On Christmas day just passed, Trish left her body to become purely spirit.
Even while in her body, she was mostly spirit anyway. She lived as we all wish to live--fully, completely, radiating love, patience, understanding while being playful, curious, provocative, confident, and fun. She ran at life with arms wide open, head tilted with a sly smile. She was wisdom shared by stories and always by showing. I learned how to be a more compassionate and understanding parent just by hearing how Trish kept a spare pair of tights at her day-home for Lauren to wear when the posse of kids were going outside on a cold day when Lauren had worn pants to Trish's.
Apparently even at 4 years old Lauren had definite ideas about what she wanted to wear, and pants were too bunchy and scratchy under snow pants. Tights and skirts were "it". So instead of having a debate about it, Trish honoured Lauren. So easy to do, but how often do we try to impose our will, our logic on little people? Big people too.

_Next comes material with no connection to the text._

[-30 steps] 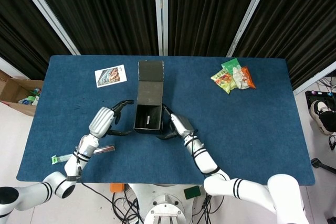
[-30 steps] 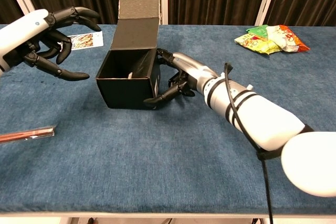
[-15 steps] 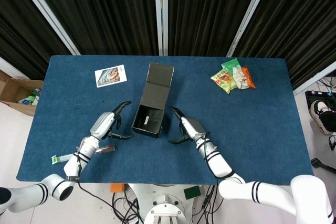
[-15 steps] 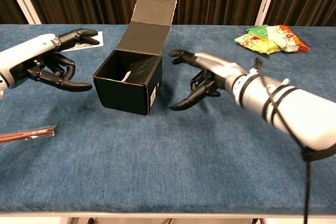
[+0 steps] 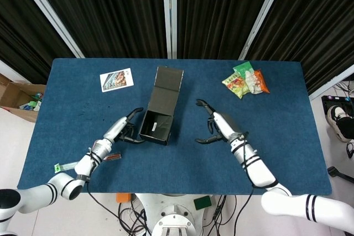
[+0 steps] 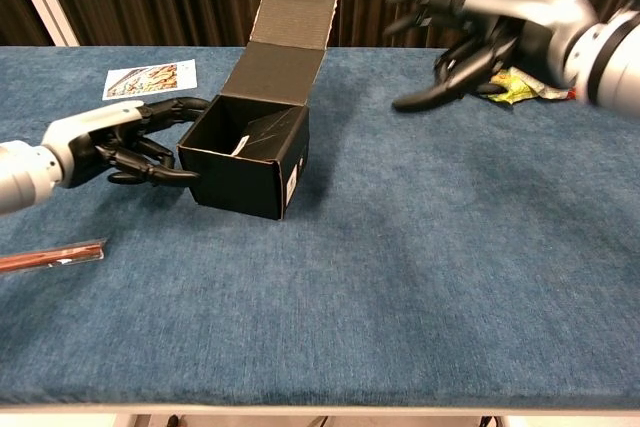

I have spent so little time with Trish that I didn't know the names of all her children, nor her father or mother. At her funeral on Saturday I spent an hour in the company of her closest friends and family, heard their stories and saw pictures of this remarkable person in life.
During the celebration, my stepdaughter, now 12 years old, sat on my lap and sobbed. Her mouth making "cuh cuh cuh" sounds while her body hiccupped with grief against mine. That too was a gift from Trish. That intimate sharing that comes with fully holding someone.
Each time I freed my left hand from being clasped under Lauren's to wipe tears hanging onto my cheek, Lauren would pull my hand back down under hers as if to complete our circuit.
Our "rainbow connection" just like Kermit sang at your funeral,Trish.
I won't forget you Trish. You were here to change lives, and you did it with beauty and grace. What grace! Thank you.